И неудивительно, что такие глупости, вылетевшие из уст двухлетнего ребенка, вскоре забылись. Время было не из легких. Советский союз братских республик трещал по швам, будущее было неизвестным, казалось смутным, пугающим. Заводы и фабрики закрывались, безработица не коснулась только единиц людей, остальные промышляли как могли и чем могли, чтобы выжить и обменять связанные носки на килограмм сахара и пачку чая. Браки рушились, семьи распадались, отцы, привыкшие быть добытчиками и кормильцами семей, заливали безысходность никчемного существования алкоголем. Сильный пол прогибался и чах под тяжестью сложившихся обстоятельств и личных принципов. Даже совесть и здравый смысл не могли заглушить в них чувство вины и беспомощность, в которой очутились многие семьи постсоветского периода. В одночасье все, к чему призывал главный покойник страны, то, за что было положено много жизней и сил – священная идея коммунизма – рухнуло. И очнулся однажды народ уже не в Союзе Советских Социалистических Республик, а каждый в своём царстве-государстве. Участь распада семьи и борьба с алкоголизмом коснулись и Татьяниной семьи.
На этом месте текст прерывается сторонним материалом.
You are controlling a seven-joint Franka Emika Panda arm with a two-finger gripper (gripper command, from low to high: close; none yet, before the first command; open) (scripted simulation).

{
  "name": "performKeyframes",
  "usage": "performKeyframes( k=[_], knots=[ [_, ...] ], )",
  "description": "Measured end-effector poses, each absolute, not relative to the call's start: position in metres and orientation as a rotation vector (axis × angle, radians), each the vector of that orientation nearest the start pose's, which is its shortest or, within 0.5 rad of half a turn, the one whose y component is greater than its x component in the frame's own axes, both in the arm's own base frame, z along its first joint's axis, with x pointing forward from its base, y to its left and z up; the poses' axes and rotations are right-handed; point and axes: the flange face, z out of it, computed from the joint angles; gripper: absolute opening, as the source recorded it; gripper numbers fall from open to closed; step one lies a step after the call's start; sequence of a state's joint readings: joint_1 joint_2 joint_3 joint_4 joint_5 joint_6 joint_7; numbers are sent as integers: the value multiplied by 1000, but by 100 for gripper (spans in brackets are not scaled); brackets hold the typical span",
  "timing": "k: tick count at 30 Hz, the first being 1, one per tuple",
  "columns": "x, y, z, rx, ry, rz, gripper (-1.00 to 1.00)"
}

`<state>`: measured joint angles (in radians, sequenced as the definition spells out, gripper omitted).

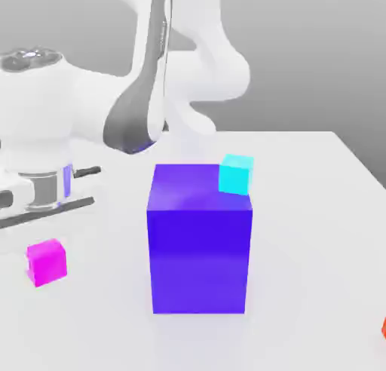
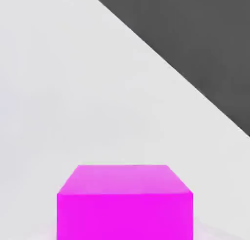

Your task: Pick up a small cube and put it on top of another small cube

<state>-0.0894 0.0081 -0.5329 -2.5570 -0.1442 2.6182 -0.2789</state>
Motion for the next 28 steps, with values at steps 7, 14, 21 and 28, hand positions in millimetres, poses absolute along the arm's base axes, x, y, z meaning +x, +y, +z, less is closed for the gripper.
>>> performKeyframes(
  k=[7,14,21,28],
  knots=[
    [264,-317,246,-3076,666,-2,-100],
    [268,-318,235,-3075,652,-22,-100],
    [268,-318,208,-3075,653,-20,-100],
    [262,-315,180,-3070,663,-3,100]
  ],
)
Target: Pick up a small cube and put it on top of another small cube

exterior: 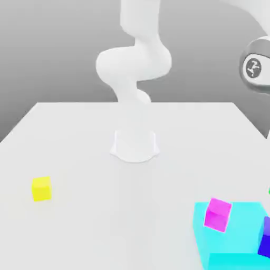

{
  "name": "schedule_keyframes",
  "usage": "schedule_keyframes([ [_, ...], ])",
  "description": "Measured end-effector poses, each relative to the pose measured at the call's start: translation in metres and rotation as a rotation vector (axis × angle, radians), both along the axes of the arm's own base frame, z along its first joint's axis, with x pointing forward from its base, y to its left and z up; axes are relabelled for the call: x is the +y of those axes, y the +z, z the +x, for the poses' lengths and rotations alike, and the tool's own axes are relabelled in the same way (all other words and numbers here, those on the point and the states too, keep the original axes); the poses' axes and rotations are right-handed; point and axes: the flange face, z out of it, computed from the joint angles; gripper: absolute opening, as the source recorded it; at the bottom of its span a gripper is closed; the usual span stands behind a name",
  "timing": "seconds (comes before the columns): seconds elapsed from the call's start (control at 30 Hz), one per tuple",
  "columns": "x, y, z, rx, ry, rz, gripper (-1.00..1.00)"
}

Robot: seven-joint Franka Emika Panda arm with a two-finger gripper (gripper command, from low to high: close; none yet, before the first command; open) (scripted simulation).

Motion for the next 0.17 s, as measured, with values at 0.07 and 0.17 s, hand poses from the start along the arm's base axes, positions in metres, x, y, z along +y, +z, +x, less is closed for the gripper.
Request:
schedule_keyframes([
  [0.07, -0.0005, -0.0119, 0.0004, 0.0, 0.0, 0.0, 1.0],
  [0.17, -0.0005, -0.0119, 0.0004, 0.0, 0.0, 0.0, 1.0],
])
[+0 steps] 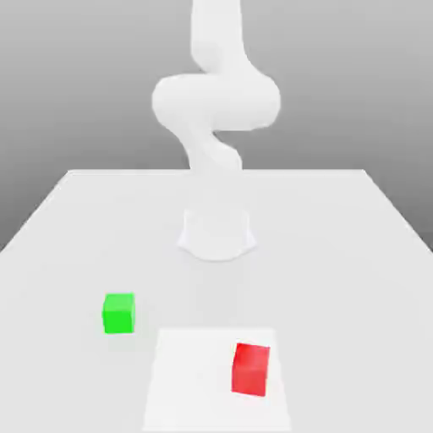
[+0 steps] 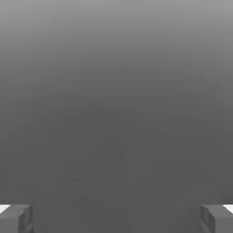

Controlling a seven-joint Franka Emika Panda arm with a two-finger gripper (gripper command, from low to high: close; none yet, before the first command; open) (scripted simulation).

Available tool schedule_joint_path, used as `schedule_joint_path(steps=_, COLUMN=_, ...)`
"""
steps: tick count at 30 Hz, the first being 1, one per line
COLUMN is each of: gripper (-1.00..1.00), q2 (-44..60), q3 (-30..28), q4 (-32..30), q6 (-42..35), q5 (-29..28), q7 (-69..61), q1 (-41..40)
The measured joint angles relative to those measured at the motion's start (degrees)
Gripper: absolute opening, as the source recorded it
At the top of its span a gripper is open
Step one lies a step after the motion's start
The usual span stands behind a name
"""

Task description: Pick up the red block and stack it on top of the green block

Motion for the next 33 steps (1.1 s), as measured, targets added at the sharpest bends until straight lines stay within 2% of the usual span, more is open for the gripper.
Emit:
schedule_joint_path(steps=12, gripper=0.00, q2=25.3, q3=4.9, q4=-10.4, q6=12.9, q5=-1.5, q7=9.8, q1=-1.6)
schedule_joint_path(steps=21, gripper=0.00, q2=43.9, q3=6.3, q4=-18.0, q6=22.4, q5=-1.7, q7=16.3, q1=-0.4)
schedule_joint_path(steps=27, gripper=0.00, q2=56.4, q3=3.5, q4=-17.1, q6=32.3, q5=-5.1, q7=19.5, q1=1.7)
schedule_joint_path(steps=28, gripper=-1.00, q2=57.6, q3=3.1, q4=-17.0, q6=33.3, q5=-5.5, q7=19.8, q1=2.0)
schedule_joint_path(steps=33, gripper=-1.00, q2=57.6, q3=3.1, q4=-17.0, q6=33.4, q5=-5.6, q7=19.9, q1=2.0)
Уже в юном возрасте Татьяна поняла, что в жизни нужно надеяться только на себя и женщин. Отец Татьяны, как и многие, не выдержал потерянного статуса главы семьи и утонул в вине в поисках истины и своего жизненного назначения. Почему-то, странным образом, в это смутное время женщины были более предпочтительны на рабочих местах. Мать Татьяны работала на трех работах, чтобы прокормить двух дочерей и мужа, бывшего инженера, который никак не мог найти себя в новой стране. Или женщины были, скорее, более непритязательными, более практичными и не боялись грязной работы, падали с вершин, отряхивались и, не задумываясь о прекрасном прошлом, шагали в неизвестность за настоящим. Такие женщины не могли терпеть рядом с собой романтиков-неудачников, знающих себе цену. Вот и Татьянина мать не заставила себя долго уговаривать и не испытывала собственное терпение, а выставила мужа из дома с недопитой бутылкой водки и старым самолатанным чемоданом. Две ее малолетние дочери, четырёх и шести лет, из которых Татьяна была младшей, с детства поняли, что женщина – сильный пол. Это независимое существо, которое не теряет лица и достоинства, чем бы оно ни занималось, потому что оно – женщина. В семье Татьяны воцарился матриархат.
Отец то ли из-за трусости, то ли из чувства стыда, то ли по наглости так и не давал о себе знать, давая тем самым понять, что он предпочел уже сложившейся семье заветную формулу С2H5ОН. Однажды в погоне за горячительным он умудрился недоползти до алкогольного ларька несколько метров и прикорнул в сугробе. В крещенские сибирские морозы. Кто-то в тот поздний час всё-таки осмелился выйти в -40 на улицу и увидел беспомощного пьяницу. Карета скорой помощи доставила его сразу на операционный стол, где ему ампутировали уже почерневшие ноги и кисть левой руки. Убегая от постсоветской депрессии и беспомощности он превратился в ещё более, теперь уже физически беспомощного человека. Единственный, кто его любил и мог принять в любом состоянии – это была его мать. К ней он и направился, закатываясь на инвалидном кресле в вагон поезда. Он уехал в соседний город О. В другое государство – в Россию. Там он поселился у матери, которая тоже была слишком стара для того, чтобы выхаживать взрослого сына-инвалида. На помощь пришла сестра.